Deux fois plus de victimes des armes à sous-munitions à travers le monde
MONTRÉAL — L’Observatoire des armes à sous-munitions rapporte une augmentation «vertigineuse» des victimes de ce type d’artillerie dans le monde.
Une arme à sous-munition est une arme qui contient de nombreux projectiles explosifs.
La quantité de victimes de ces armes a plus que doublé entre 2015 et 2016, passant de 419 à 971.
Dans ce lot, 860 ont été répertoriées en Syrie et 38 au Yémen.
Selon le rapport annuel publié ce jeudi à l’Organisation des Nations Unies à Genève par la Coalition contre les armes à sous-munition, la majorité des victimes dans ces deux pays ont été tuées lors d’attaques à l’aide de sous-munitions. D’autres ont été tuées par des sous-munitions non explosées et la presque totalité des victimes sont des civils.

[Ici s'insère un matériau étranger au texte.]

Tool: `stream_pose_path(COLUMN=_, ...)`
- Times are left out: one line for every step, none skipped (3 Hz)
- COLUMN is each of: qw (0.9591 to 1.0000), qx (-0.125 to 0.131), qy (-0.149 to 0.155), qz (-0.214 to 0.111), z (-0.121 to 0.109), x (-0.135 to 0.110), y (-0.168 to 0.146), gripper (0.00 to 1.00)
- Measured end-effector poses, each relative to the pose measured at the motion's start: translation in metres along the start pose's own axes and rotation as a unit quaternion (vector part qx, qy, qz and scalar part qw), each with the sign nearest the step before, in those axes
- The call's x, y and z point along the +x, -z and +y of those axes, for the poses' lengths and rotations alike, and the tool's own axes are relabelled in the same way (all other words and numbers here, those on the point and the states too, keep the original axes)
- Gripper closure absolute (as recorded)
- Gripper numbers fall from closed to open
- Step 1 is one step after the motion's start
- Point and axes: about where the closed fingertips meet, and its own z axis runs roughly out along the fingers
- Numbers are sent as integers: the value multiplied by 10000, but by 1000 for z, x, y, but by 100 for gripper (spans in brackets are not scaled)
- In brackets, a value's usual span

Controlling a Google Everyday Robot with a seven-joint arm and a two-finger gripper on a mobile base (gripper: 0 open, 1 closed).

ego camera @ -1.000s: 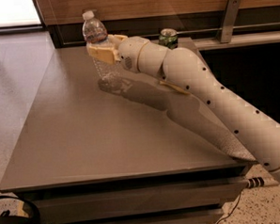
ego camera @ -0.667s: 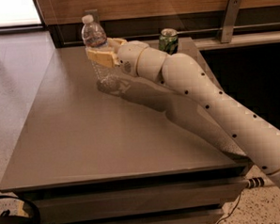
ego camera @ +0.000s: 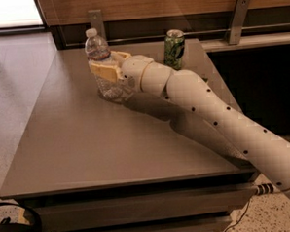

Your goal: Place water bottle upright

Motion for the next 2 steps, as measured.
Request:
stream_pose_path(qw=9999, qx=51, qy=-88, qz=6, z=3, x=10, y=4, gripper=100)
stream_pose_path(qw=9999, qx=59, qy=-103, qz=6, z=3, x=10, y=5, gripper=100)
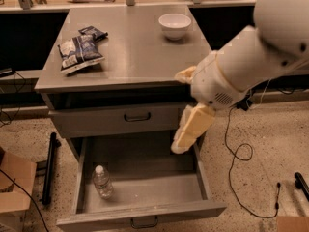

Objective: Pick water bottle from middle drawer and place on counter

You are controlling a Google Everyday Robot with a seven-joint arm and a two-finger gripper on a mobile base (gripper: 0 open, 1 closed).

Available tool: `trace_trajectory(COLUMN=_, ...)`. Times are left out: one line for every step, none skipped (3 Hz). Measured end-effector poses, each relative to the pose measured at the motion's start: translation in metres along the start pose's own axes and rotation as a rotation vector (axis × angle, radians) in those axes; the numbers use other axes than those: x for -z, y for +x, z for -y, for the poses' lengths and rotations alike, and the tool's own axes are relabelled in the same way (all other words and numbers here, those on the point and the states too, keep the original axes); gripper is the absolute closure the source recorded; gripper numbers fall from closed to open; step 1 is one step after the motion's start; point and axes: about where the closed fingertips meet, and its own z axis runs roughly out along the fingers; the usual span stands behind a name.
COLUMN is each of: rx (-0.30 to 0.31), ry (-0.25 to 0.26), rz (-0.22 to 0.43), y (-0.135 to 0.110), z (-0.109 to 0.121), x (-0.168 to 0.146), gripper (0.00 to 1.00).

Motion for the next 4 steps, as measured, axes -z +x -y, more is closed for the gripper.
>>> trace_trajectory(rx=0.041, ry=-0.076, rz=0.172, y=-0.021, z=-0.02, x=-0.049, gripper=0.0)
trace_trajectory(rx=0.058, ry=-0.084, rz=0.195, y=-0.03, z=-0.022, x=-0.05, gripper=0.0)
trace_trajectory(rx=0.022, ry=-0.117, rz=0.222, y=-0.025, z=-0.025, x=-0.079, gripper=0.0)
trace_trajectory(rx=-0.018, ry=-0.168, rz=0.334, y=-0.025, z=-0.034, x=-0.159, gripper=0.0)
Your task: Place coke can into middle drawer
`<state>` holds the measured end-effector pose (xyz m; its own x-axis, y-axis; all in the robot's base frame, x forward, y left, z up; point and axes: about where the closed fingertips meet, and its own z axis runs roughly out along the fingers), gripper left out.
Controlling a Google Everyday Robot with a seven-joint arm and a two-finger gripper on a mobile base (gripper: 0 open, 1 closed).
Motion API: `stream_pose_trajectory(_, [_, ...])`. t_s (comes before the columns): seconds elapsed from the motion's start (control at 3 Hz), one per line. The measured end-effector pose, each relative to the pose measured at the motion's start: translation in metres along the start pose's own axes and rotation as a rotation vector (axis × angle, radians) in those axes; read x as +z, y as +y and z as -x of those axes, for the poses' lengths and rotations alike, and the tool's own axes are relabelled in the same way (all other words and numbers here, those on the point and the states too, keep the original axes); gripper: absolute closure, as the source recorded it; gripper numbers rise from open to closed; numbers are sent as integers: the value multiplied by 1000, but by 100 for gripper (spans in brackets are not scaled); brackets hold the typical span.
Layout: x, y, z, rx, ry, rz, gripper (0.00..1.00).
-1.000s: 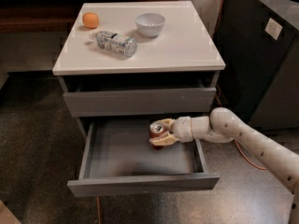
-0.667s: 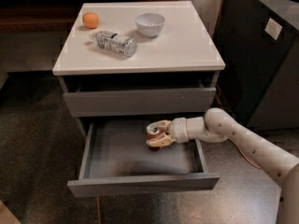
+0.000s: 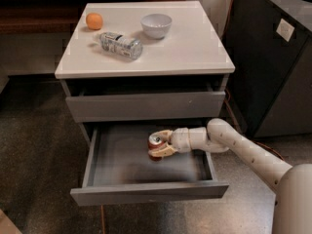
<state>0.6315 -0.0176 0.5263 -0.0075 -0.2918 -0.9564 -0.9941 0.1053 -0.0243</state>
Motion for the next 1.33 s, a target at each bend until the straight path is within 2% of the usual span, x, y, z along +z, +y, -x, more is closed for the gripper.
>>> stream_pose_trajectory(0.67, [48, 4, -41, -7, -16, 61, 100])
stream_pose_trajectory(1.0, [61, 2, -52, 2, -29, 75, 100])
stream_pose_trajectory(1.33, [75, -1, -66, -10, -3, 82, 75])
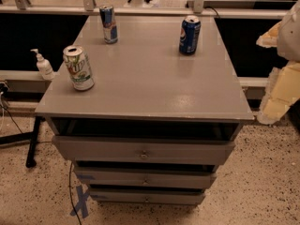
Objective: Knock pepsi can over
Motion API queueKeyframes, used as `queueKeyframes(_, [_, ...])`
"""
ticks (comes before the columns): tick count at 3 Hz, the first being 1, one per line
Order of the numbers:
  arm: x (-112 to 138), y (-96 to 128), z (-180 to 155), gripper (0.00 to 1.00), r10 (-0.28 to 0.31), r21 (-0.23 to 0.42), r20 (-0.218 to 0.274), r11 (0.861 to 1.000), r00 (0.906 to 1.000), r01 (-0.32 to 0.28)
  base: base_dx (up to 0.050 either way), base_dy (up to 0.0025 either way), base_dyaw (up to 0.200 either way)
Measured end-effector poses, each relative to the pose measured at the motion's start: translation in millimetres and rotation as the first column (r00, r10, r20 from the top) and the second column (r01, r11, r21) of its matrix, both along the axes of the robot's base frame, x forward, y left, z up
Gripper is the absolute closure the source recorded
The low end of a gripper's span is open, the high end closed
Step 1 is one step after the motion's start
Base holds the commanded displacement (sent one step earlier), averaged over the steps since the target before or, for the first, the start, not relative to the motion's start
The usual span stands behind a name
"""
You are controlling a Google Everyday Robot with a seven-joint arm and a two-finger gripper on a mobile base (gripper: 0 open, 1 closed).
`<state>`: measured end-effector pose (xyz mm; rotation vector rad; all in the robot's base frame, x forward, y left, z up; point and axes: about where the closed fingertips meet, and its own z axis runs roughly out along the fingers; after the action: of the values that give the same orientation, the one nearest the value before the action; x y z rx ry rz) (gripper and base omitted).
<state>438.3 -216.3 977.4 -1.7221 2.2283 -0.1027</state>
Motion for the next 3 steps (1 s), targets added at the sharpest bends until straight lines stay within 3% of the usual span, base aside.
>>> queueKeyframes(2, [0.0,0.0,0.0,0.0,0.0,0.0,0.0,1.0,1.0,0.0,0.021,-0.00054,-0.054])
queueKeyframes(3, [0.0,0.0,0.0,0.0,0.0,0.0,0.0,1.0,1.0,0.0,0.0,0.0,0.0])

La Québécoise Amélie Chayer, directrice par intérim de la Coalition contre les armes à sous-munitions, a commenté la situation sur les ondes de la Radio des Nations-Unies:
«Les sous-munitions qui n’ont pas explosé à l’impact demeurent explosives pour des décennies. Elles demeurent explosives jusqu’au moment où elles sont nettoyées par des professionnels ou alors qu’elles deviennent extrêmement vieilles. Donc les armes à sous-munitions qui sont utilisées en Syrie à l’heure actuelle, non seulement elles font des victimes maintenant, mais pour des décennies à venir.»
Selon les Nations-Unies, depuis l’entrée en vigueur de la Convention d’Oslo en 2010, 28 États parties ont détruit 1,4 million de stocks d’armes à sous-munitions, soit 175 millions de sous-munitions.